Dataset entries:

————————

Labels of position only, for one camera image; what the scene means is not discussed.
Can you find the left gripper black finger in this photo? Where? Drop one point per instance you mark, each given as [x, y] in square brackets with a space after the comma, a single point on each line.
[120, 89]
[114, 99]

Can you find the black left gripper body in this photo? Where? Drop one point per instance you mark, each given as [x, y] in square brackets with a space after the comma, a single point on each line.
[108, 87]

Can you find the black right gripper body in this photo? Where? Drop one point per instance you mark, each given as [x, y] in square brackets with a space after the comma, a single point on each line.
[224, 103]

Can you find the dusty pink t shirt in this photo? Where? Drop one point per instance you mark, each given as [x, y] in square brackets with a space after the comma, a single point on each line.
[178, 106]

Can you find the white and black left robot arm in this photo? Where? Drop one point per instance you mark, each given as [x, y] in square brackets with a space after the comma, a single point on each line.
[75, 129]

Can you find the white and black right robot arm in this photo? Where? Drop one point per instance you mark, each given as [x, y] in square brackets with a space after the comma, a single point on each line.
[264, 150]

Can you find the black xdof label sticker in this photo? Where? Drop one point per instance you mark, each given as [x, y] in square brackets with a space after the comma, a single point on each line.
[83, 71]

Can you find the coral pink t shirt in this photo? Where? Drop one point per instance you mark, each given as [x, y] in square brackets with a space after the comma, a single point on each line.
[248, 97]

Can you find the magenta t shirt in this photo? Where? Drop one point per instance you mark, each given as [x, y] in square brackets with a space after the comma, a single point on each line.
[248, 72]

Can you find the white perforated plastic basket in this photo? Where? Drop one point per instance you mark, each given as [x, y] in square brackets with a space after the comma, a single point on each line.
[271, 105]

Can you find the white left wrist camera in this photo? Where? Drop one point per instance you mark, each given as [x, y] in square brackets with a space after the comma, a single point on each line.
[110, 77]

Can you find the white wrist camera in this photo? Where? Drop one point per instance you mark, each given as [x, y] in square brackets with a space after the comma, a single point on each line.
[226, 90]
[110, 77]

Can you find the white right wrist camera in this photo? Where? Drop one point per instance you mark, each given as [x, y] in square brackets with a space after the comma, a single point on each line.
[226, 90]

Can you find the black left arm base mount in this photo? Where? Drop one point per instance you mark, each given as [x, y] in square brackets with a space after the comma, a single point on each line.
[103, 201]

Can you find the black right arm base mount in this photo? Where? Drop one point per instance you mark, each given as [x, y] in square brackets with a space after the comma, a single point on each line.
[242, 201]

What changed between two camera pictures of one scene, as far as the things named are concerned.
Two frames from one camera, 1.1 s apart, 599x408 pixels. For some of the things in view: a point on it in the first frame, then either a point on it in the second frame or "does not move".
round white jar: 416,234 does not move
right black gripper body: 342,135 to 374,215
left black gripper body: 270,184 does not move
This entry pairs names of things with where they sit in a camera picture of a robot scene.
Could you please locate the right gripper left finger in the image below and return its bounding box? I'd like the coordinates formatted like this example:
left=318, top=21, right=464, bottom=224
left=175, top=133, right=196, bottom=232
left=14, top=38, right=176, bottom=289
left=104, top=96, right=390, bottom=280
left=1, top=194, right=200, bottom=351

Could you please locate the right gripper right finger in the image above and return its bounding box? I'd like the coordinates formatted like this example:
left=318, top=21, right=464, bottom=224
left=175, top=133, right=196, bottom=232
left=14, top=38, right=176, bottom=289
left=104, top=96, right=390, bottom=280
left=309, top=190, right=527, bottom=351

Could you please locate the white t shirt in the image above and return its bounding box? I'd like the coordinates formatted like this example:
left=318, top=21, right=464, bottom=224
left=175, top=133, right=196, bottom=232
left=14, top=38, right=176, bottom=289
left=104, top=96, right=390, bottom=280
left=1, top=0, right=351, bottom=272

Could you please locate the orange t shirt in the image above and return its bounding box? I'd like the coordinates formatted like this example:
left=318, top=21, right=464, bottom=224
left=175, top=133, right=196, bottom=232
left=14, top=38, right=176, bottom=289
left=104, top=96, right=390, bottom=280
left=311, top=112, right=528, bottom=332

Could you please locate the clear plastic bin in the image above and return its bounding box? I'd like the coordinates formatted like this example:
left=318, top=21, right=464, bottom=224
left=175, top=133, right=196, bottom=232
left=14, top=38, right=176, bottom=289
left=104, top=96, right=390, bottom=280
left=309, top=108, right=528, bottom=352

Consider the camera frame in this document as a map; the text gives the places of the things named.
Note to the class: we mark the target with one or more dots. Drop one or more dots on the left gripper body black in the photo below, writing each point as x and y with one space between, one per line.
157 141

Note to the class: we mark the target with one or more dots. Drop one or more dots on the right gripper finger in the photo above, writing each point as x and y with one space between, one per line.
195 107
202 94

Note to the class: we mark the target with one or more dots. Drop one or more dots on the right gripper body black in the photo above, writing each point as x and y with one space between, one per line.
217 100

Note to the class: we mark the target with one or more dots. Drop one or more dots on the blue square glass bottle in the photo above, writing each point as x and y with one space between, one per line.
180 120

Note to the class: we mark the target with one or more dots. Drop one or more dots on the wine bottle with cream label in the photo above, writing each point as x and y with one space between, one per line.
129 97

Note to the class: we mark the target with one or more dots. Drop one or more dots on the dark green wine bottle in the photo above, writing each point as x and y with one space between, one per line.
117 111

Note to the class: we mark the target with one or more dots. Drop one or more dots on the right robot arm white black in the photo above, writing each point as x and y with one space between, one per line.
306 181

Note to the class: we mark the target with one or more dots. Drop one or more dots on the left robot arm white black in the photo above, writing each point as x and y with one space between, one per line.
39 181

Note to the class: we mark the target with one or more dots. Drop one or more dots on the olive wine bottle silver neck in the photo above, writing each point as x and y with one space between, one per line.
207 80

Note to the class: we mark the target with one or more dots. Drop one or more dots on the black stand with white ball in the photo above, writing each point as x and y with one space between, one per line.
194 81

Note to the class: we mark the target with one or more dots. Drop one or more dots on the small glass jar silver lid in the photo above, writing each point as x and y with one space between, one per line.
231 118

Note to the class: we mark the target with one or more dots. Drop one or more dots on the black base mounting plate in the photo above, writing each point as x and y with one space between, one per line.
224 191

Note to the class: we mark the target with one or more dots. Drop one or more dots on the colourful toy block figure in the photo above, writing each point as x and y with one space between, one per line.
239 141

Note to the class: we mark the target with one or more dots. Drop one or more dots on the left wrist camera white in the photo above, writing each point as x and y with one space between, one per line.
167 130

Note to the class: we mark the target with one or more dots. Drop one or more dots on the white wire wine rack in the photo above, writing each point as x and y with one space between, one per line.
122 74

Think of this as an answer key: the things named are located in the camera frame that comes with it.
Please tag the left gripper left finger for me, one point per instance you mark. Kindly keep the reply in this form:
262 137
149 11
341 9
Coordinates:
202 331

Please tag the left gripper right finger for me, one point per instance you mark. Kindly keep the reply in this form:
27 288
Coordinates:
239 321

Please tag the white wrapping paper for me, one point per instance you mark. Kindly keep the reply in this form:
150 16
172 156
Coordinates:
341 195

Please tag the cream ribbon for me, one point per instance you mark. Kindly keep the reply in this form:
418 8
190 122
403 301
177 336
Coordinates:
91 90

————————

From the data above, show each line that contains "does".

### OUTPUT OF THE TASK
Two frames from one camera, 1.1 s apart, 599x408 pixels. For some of the things in view: a point on it in the first frame, then either a point on it in the second frame or "does not move".
round white jar: 416,234 does not move
left black gripper body: 270,184 does not move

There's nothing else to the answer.